REQUIRED WORK
Each record that follows should be repeated exactly, with no pictures carried over.

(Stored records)
+ + + + +

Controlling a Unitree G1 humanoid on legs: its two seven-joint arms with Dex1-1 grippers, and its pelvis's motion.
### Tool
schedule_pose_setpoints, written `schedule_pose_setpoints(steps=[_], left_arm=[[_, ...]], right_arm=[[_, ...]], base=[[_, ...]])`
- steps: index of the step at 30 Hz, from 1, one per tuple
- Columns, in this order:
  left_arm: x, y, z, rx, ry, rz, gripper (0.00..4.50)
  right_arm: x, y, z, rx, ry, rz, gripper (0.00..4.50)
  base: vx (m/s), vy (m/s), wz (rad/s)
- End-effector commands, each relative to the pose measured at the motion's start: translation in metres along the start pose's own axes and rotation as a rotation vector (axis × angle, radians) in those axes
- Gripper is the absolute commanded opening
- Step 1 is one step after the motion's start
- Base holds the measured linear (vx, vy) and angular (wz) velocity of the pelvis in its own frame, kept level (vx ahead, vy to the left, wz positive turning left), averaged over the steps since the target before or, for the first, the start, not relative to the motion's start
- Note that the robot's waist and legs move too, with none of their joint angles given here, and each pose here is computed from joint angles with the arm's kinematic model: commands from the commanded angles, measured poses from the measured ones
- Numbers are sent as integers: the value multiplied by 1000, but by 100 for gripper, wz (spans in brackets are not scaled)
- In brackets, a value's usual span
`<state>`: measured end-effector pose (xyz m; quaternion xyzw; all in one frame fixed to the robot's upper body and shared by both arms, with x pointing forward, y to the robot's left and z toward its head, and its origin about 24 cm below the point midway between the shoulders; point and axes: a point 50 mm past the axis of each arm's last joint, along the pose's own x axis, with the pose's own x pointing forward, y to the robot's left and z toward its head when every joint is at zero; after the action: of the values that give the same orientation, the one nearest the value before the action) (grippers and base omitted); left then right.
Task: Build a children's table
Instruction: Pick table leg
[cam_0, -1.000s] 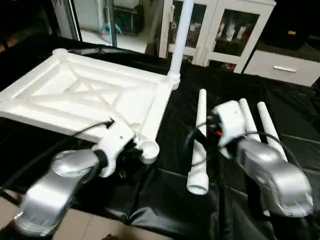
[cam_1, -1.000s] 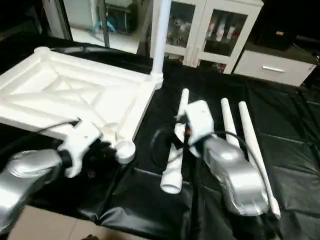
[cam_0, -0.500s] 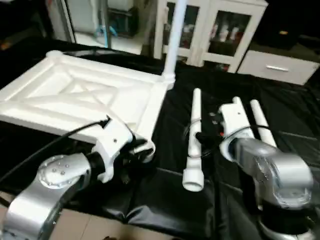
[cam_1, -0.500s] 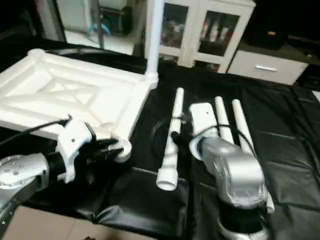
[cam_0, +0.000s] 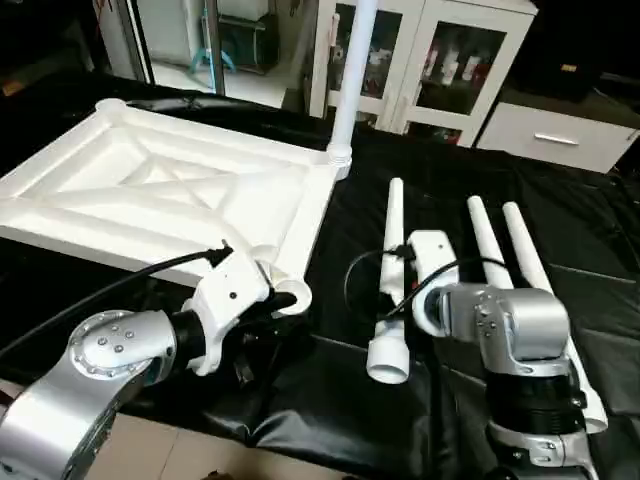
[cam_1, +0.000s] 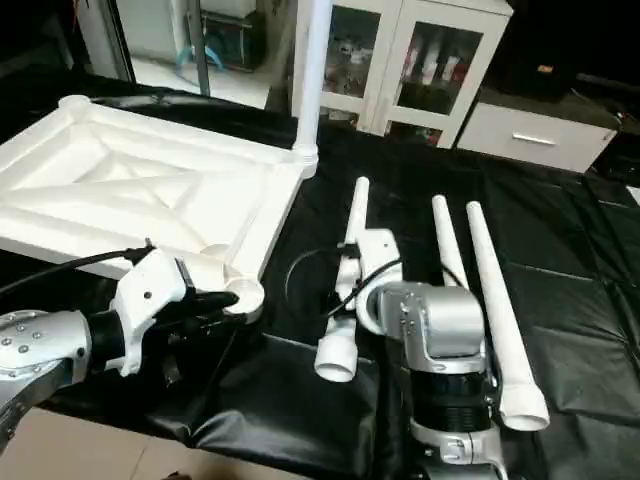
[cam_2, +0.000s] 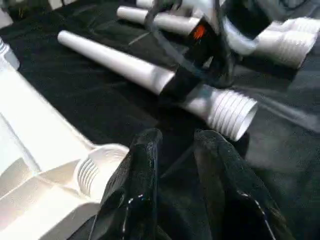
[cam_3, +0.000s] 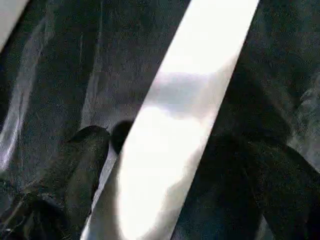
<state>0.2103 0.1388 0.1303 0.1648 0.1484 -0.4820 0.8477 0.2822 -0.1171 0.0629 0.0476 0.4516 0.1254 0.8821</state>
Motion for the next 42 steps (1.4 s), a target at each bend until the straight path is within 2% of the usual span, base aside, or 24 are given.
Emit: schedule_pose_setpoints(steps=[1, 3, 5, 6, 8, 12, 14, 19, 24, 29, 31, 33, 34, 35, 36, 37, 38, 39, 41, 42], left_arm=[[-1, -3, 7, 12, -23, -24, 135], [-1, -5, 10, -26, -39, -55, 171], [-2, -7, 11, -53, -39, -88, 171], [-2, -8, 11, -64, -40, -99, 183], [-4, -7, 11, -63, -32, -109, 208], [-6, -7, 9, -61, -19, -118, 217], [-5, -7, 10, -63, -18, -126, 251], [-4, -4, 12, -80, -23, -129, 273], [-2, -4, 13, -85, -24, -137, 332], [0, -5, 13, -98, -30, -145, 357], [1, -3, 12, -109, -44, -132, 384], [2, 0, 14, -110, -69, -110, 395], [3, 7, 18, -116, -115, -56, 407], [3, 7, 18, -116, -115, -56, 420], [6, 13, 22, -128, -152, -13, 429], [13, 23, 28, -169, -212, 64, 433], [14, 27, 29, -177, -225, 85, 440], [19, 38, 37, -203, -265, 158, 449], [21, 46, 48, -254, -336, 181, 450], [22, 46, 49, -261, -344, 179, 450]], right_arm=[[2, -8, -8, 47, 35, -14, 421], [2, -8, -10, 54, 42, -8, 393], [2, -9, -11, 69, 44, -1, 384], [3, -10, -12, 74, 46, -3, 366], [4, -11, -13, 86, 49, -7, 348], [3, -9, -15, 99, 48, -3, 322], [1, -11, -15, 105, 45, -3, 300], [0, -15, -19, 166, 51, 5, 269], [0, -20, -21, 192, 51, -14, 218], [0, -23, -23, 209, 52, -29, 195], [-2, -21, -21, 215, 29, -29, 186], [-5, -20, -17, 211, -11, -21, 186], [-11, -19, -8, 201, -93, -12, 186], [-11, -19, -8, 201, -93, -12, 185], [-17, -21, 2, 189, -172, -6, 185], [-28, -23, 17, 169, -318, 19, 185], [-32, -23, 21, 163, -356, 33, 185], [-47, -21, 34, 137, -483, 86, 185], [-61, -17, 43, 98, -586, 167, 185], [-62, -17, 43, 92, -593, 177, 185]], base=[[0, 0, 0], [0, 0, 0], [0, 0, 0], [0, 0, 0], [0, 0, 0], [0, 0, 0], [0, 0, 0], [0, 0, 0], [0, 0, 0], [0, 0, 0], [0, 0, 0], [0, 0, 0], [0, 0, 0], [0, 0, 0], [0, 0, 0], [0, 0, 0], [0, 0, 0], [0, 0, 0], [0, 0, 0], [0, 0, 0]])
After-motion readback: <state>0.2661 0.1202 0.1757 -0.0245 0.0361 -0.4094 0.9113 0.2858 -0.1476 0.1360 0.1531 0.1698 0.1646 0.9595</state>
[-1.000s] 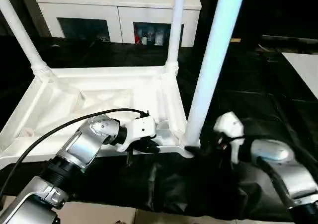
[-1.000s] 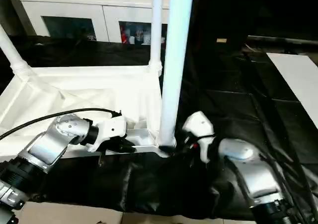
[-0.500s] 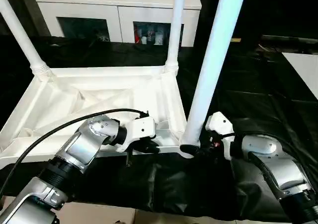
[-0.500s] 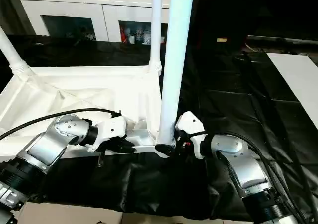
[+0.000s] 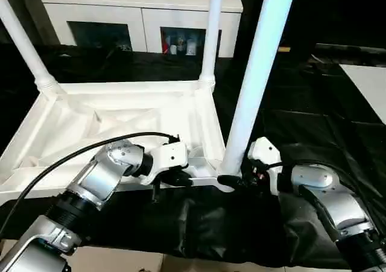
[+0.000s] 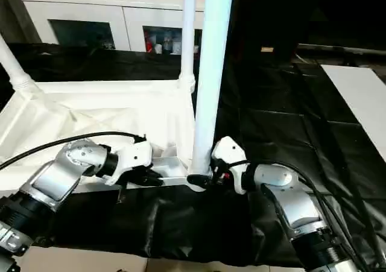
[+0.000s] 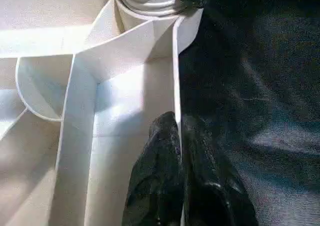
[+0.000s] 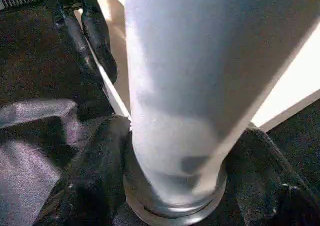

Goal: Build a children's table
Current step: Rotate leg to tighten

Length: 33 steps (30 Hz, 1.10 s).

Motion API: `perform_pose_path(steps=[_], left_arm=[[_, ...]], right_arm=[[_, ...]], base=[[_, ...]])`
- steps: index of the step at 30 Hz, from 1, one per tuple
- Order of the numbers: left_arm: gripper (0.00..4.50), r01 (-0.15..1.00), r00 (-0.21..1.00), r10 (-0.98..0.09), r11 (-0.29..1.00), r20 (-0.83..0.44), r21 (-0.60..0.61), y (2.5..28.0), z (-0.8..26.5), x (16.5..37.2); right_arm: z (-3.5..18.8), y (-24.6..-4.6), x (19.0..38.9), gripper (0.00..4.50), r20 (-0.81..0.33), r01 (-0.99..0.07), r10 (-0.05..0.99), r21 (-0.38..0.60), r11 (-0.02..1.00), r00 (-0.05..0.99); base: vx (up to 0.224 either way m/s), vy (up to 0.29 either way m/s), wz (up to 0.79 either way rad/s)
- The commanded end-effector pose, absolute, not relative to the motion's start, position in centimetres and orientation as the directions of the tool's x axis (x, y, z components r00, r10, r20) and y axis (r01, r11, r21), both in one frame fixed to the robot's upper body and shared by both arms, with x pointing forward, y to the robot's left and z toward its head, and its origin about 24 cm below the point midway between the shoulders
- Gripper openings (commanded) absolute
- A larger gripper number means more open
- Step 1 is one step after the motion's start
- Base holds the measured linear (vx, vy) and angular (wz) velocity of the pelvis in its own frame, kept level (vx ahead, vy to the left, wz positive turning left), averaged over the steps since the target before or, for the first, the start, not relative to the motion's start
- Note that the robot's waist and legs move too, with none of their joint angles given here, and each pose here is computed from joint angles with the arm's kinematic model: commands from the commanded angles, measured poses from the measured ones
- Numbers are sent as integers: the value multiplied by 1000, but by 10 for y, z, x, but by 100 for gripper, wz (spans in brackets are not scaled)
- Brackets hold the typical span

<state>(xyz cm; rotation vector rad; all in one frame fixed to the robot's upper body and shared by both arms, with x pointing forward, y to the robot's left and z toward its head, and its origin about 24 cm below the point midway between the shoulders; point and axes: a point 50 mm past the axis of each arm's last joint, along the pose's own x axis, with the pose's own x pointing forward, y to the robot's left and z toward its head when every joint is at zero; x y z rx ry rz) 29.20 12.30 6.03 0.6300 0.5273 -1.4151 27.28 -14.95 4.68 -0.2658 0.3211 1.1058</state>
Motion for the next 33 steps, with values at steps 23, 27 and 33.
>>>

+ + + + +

ANSWER BOX
Controlling a Unitree G1 humanoid on legs: its two seven-joint arms with Dex1-1 grippers, and its pelvis's motion.
### Tool
schedule_pose_setpoints, written `schedule_pose_setpoints(steps=[_], left_arm=[[_, ...]], right_arm=[[_, ...]], base=[[_, ...]])`
- steps: index of the step at 30 Hz, from 1, one per tuple
- Columns, in this order:
  left_arm: x, y, z, rx, ry, rz, gripper (0.00..4.50)
  right_arm: x, y, z, rx, ry, rz, gripper (0.00..4.50)
  base: vx (m/s), vy (m/s), wz (rad/s)
- End-effector commands, each relative to the pose measured at the motion's start: translation in metres along the start pose's own axes and rotation as a rotation vector (axis × angle, radians) in those axes
- Gripper is the absolute commanded opening
- Step 1 is one step after the motion's start
- Base holds the measured linear (vx, vy) and angular (wz) velocity of the pelvis in its own frame, kept level (vx ahead, vy to the left, wz positive turning left), averaged over the steps since the target before or, for the first, the start, not relative to the motion's start
- Note that the robot's waist and legs move too, with none of their joint angles given here, and each pose here is computed from joint angles with the arm's kinematic model: commands from the commanded angles, measured poses from the measured ones
- Numbers are sent as integers: the value multiplied by 1000, but by 100 for gripper, wz (spans in brackets are not scaled)
- In brackets, a value's usual span
`<state>`: measured end-effector pose (xyz m; quaternion xyzw; all in one frame fixed to the robot's upper body and shared by both arms, with x pointing forward, y to the robot's left and z toward its head, and its origin about 24 cm below the point midway between the shoulders; point and axes: a point 50 mm past the axis of each arm's last joint, along the pose's own x axis, with the pose's own x pointing forward, y to the robot's left and z toward its head when every joint is at zero; after the action: of the values that give the same orientation, the one nearest the value before the action) (grippers and base omitted); left then right.
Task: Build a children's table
Instruction: Pick table leg
[cam_0, -1.000s] 
[cam_1, -1.000s] 
[cam_0, -0.500s] 
[cam_1, -0.500s] 
[cam_0, +0.000s] 
[cam_1, +0.000s] 
[cam_2, +0.000s] 
[cam_3, +0.000s] 
<state>0.2103 0.1388 0.1303 0.1648 0.1484 -0.4820 0.8477 0.2822 -0.1171 0.0629 0.0476 0.4516 0.1254 0.8821</state>
Motion for the next 42 steps (1.4 s), a target at each bend until the straight path is within 2% of the usual span, base aside, or 24 are given.
Emit: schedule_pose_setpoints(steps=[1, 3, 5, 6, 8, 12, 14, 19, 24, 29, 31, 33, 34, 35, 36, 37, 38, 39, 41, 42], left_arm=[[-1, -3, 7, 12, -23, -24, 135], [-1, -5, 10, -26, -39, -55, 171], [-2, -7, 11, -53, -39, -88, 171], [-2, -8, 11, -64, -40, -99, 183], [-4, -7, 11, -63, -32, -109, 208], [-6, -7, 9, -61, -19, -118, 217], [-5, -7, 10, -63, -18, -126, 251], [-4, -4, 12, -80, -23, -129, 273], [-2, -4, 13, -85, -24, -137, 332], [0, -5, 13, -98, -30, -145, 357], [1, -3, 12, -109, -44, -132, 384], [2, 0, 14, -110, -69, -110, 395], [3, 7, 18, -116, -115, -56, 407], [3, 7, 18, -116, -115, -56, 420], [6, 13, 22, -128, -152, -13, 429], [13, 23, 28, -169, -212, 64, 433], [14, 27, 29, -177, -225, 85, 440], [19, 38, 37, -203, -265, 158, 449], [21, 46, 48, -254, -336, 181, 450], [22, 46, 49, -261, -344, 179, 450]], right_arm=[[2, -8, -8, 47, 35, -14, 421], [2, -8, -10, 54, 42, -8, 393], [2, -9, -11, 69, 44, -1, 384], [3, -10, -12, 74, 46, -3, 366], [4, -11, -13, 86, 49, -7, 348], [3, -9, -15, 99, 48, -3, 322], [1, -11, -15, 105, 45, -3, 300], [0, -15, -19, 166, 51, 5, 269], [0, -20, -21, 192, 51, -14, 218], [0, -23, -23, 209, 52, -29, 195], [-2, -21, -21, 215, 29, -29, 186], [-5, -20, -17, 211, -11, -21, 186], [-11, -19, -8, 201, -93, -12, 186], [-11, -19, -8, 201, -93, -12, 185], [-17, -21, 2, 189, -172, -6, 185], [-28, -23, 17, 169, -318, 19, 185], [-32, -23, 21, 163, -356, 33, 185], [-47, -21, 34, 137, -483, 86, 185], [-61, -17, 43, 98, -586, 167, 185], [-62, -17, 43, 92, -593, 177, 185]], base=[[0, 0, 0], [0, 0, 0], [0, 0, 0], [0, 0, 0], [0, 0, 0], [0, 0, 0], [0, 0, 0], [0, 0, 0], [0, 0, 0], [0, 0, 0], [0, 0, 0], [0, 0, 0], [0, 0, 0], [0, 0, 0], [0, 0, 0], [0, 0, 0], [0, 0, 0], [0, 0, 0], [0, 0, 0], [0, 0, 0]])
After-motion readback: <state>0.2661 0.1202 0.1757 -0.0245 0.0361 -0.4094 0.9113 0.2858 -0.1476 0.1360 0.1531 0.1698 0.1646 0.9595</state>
[-1.000s] 
[-1.000s] 
[-0.500s] 
[-0.500s] 
[+0.000s] 
[+0.000s] 
[+0.000s] 
[+0.000s] 

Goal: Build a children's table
Current step: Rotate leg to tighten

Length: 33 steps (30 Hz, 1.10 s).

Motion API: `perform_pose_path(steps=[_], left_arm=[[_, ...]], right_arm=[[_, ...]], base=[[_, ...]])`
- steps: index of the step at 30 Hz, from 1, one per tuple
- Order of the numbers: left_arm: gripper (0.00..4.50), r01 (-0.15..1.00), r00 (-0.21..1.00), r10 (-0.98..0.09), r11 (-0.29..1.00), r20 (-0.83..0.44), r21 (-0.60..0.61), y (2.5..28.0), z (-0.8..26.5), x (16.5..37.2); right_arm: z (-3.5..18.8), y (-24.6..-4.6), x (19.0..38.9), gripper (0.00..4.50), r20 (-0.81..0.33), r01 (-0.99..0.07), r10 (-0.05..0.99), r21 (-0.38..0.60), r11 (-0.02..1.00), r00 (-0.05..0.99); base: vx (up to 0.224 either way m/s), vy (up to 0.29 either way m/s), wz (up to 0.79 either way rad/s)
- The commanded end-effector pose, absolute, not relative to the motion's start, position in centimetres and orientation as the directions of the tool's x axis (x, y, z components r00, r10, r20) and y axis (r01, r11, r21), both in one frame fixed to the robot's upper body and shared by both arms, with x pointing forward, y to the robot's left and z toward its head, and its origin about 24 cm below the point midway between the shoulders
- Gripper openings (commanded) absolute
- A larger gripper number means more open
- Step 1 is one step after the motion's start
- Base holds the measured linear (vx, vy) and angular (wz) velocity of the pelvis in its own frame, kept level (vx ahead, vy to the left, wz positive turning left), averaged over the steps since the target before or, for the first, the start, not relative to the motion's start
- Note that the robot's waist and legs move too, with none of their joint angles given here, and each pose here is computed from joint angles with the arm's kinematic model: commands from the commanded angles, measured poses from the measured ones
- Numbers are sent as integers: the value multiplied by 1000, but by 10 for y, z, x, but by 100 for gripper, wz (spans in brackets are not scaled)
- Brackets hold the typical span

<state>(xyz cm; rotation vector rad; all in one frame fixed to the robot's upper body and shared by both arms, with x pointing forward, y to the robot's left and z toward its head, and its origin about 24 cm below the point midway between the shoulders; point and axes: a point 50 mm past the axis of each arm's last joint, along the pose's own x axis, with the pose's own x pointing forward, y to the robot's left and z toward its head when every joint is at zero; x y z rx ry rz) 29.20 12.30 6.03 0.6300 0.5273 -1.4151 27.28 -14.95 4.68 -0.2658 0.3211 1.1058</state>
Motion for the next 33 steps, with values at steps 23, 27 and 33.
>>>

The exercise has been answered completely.